TASK DESCRIPTION: Your task is to transcribe, without alteration, the lines from the top of the material below through the line bearing "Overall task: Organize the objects", inclusive.

DATA SHOWN:
§

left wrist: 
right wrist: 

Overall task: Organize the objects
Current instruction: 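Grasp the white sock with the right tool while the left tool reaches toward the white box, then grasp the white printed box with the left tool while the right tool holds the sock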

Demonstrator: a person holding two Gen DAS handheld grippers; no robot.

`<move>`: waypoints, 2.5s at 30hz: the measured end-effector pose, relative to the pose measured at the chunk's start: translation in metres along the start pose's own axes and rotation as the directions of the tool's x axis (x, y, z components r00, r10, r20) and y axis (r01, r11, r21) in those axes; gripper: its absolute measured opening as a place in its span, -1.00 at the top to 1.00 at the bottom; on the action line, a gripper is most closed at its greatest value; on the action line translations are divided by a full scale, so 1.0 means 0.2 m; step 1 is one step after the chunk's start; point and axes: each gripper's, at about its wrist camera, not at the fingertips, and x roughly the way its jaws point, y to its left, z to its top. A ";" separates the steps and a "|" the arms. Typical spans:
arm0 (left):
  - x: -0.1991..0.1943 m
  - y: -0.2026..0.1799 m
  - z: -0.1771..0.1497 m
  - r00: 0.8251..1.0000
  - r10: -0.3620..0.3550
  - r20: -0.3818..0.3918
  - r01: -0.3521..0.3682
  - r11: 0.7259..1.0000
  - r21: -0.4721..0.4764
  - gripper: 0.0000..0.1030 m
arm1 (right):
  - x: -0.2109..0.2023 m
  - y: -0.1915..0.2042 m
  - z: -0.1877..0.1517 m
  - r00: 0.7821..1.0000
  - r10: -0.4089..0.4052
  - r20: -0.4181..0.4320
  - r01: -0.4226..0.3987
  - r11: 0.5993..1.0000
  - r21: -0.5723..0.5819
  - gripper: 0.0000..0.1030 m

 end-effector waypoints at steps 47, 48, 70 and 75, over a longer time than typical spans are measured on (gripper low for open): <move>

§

FINISHED EXERCISE:
left wrist: 
right wrist: 

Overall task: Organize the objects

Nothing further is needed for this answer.